Last Tuesday (30/10/12) started at 6am and finished at 7pm. The day was spent traveling around rural Kaloma calling on rural health centres, promoters and retailers.
We delivered vouchers to health centers and promoters and collected vouchers from retailers that they had collected in exchange for Kit Yamoyos.
Health centres act as one of the distribution mechanisms for the vouchers and the vouchers are warmly accepted by health centre staff. At the one health centre we asked, they had 5 cases of diarrhoea that day and had no ORS in stock. They hadn’t ORS for 3 months. The only two packets in the health centre were in the ‘ORT Corner’ for demonstration purposes. Fortunately, there is a Kit Yamoyo registered retailer just opposite.
However, retailers have stock-outs too although only two of the 15 we visited had sold-out and had no stock. This is one of the reasons that we are trying to have two or three Kit Yamoyo retailers in each community. The important thing is that the community does not stock-out.
It was fantastic going back to Siachitema. Mainly because I am no longer treated as some sort of exotic beast! It felt a bit like going home. The kids are now not at all frightened of the white giant and were all round me whatever I did. For example, their noses were within an inch of the vouchers I was counting out.

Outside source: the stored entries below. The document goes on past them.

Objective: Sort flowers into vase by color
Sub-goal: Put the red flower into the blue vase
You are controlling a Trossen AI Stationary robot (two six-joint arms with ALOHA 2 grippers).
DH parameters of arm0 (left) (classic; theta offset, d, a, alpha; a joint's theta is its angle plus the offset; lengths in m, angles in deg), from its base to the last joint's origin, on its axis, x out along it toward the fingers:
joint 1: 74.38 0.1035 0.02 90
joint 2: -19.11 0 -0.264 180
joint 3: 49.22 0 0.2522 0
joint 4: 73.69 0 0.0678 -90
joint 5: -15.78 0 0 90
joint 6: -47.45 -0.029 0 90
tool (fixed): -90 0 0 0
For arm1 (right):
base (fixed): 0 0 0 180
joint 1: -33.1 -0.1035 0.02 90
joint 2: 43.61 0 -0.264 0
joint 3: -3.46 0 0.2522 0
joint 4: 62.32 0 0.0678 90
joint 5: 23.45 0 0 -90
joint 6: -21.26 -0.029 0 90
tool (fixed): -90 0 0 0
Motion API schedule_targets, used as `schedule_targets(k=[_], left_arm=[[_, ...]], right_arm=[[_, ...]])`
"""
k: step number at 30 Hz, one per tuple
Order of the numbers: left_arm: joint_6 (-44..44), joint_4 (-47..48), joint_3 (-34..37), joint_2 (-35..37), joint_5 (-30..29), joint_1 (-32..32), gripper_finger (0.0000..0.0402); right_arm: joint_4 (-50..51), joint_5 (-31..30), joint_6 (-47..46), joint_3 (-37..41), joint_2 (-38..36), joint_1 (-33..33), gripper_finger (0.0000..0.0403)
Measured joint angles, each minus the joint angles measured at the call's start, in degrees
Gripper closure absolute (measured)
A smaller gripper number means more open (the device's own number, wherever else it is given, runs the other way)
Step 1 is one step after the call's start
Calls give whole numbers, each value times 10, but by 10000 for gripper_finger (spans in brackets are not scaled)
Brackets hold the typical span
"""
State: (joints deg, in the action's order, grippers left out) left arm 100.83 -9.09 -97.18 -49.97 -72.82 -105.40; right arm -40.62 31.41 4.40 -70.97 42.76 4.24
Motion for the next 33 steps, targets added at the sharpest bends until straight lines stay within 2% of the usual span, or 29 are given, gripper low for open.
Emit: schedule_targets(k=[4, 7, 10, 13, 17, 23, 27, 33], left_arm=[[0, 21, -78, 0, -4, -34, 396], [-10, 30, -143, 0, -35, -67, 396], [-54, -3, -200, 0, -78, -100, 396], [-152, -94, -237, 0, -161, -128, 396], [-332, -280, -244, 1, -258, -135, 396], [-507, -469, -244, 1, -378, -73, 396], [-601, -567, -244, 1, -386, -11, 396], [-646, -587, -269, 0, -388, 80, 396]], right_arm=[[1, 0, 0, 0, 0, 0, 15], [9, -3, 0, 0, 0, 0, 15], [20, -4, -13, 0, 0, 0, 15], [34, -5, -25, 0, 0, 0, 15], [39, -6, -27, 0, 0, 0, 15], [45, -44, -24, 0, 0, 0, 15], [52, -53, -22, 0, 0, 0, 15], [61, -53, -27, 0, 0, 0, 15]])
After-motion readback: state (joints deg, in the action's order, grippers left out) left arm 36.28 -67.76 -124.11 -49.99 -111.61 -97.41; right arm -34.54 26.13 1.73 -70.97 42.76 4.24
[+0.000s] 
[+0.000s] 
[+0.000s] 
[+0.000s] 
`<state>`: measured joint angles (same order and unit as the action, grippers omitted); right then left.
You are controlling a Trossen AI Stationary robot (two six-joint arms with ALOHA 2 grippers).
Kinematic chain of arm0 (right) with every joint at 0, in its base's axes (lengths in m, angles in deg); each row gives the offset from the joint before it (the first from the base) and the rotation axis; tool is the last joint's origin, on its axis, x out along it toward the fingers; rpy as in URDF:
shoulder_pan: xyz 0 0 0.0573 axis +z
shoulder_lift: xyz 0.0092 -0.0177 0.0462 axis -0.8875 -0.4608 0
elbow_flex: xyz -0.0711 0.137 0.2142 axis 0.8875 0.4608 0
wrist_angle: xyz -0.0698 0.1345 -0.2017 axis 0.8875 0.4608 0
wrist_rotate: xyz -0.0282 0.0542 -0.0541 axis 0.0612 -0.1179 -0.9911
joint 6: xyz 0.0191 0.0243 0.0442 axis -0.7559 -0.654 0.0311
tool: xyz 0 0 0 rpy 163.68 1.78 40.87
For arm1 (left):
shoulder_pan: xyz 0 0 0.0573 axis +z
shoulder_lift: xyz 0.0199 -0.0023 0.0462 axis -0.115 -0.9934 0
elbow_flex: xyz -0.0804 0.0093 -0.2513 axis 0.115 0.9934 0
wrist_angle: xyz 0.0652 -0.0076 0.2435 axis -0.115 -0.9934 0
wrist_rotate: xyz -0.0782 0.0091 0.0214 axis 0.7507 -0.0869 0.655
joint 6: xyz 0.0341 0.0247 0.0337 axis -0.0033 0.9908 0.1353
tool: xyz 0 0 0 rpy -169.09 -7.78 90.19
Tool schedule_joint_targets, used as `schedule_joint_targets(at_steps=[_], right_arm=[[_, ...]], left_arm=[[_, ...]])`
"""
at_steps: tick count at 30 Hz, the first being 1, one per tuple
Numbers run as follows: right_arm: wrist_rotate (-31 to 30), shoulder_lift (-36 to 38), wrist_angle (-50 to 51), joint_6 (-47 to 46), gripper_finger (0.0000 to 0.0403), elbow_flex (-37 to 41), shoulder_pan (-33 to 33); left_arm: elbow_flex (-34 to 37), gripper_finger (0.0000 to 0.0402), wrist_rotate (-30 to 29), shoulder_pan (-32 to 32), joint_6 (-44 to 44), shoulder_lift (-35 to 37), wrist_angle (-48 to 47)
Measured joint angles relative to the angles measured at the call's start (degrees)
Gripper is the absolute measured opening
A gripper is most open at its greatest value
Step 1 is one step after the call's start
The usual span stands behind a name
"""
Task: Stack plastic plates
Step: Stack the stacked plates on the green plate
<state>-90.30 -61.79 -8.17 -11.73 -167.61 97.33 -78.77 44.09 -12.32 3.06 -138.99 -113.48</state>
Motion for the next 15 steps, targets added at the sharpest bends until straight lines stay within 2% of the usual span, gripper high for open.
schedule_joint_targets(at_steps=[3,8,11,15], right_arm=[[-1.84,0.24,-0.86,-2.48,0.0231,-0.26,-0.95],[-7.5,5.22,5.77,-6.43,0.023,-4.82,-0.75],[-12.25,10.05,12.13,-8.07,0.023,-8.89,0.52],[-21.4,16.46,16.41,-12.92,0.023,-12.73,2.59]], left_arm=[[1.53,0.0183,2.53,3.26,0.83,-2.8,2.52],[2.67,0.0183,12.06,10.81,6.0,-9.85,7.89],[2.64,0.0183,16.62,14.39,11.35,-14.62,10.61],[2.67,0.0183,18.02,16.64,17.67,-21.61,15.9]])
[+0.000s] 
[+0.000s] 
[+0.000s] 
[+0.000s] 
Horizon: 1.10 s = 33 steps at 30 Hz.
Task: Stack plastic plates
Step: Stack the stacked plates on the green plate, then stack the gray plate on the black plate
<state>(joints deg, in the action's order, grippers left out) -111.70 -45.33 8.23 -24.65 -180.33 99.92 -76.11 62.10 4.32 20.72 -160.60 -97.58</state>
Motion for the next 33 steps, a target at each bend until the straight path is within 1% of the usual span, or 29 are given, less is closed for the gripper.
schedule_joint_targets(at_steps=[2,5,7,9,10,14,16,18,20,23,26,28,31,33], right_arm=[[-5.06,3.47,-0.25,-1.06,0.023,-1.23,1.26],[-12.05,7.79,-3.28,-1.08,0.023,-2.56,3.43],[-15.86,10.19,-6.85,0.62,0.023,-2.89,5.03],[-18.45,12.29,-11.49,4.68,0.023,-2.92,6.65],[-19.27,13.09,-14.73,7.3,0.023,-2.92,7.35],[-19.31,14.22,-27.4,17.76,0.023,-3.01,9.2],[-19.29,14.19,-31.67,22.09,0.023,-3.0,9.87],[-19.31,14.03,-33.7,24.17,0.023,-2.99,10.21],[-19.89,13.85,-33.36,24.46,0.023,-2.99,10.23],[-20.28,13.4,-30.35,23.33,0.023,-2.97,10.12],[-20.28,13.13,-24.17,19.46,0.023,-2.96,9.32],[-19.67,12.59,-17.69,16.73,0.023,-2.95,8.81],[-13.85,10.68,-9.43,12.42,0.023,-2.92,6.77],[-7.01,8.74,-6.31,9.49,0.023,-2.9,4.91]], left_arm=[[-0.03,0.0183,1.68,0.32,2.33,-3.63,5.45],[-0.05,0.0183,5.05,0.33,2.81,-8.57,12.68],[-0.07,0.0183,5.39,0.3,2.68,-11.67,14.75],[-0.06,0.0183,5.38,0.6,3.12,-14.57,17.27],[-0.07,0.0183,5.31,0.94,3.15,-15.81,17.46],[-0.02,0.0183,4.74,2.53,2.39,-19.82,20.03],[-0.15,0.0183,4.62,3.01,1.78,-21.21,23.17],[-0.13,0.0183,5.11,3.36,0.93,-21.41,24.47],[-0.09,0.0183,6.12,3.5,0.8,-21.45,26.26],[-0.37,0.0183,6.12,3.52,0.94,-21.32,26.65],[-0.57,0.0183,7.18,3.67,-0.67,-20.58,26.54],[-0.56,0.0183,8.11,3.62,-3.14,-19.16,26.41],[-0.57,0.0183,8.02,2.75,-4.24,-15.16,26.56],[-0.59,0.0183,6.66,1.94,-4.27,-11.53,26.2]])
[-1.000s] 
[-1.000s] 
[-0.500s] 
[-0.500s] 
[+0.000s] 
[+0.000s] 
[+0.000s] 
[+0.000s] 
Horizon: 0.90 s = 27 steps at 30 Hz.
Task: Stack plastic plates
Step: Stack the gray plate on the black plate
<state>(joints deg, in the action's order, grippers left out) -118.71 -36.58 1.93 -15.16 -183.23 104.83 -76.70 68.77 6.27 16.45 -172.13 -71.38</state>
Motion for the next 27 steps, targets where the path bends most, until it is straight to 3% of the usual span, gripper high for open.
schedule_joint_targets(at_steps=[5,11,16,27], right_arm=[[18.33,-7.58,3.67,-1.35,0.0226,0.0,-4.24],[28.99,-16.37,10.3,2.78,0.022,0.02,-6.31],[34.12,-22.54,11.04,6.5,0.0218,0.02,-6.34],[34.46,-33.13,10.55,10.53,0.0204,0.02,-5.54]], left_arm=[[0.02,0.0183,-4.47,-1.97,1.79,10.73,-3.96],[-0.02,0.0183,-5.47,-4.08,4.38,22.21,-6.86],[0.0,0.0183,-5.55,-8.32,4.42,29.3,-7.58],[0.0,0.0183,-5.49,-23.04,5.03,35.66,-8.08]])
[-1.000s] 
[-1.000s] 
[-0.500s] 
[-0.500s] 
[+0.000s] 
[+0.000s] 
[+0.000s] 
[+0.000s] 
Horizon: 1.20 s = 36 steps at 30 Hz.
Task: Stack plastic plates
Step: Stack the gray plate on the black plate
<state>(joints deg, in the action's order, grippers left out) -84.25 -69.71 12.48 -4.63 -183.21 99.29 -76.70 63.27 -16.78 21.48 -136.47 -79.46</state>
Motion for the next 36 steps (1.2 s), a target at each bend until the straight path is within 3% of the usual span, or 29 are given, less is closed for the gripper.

We left vouchers with Mrs Banda the OIC at the health centre. She was her normal calm and cheerful self despite the queues of people waiting patiently to see her. We then went to see the two retailers who participated in the test run – Joy and Golden. The big news here is that Golden has built his own shop! I think he was renting his original shop which was much smaller.
As the test run retailers, Joy and Golden are on the Zoona system and now that the system is available, Charlotte (the Keepers Zambia Foundation (KZF) Project Officer) was able to remind them how to redeem vouchers and they were both able to do so.
Over Monday afternoon and Tuesday we collected 515 vouchers from 14 retailers and made payments. These payments totalled K 2,575,000. The average number of vouchers redeemed is 37 per retailer. This amounts to a gross income of approximately K184,000 per retailer with a gross profit of around K48,000 per retailer. In Lusaka, K48,000 buys a 25kg bag of mealie meal which feeds a family of 6 for two weeks.
We also collected ‘head and shoulders’ photos and copies of the retailers’ National Registration Cards – these are referred to as ‘Know your customer’ information – and this is needed to set-up the retailers on the Zoona payment transfer system. Once the retailers are on the system they will be able to redeem the vouchers themselves using their mobile phone. One of the difficulties we’ve had getting the Zoona payment transfer system working for us, is that when the KZF staff were trained as trainers they were not told to collect this ‘Know your customer’ information. This meant that it was not collected during the training when all the retailers were in one place and now has to be collected on a one-to-one basis which is a bit of a logistical nightmare. It means:
- That KZF have to organise cash to pay retailers
- They have to collect this ‘Know your customer’ information on a one-to-one basis
- Once they are on the system, the retailers will need to be trained
- In the meantime, all the details of all the vouchers they collect (and there are a lot of them) have to be entered into the system by hand
It’s going to be several weeks before we recover from this position but the manual ‘work-arounds’ we have put in place are working well. All of this could have been avoided if the Zoona training of trainers training had been planned and implemented properly.